*Assignment:* This task calls for copying each line below that contains "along".

*Source data:*
------------------------------

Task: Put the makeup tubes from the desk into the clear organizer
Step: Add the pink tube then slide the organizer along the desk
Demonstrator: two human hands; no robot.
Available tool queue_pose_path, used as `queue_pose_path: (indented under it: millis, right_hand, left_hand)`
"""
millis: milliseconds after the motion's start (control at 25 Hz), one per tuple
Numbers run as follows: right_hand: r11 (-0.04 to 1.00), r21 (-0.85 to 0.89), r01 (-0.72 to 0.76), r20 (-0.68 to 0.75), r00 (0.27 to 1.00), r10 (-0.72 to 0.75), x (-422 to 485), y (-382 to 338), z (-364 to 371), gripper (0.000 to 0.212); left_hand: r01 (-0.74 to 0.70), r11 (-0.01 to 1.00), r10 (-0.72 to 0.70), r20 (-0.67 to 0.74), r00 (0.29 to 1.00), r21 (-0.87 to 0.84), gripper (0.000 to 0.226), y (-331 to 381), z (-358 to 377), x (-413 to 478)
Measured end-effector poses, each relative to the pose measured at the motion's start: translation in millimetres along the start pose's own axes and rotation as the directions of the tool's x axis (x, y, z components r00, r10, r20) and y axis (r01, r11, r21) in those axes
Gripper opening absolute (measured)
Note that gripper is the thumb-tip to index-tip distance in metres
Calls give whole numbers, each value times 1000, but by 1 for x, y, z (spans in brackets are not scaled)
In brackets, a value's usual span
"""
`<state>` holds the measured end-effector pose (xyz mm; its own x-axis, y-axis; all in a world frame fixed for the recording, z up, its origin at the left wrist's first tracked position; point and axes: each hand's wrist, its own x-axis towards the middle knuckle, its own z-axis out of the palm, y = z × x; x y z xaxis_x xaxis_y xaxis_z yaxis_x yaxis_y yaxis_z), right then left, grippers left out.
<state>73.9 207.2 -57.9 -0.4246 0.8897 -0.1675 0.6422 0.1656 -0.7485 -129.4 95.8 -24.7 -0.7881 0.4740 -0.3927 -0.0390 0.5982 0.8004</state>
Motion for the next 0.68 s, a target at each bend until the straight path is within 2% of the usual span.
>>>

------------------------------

*Task answer:*
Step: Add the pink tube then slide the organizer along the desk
Measured end-effector poses, each relative to the pose measured at the motion's start: translation in millimetres along the start pose's own axes and rotation as the directions of the tool's x axis (x, y, z components r00, r10, r20) and y axis (r01, r11, r21) in those axes

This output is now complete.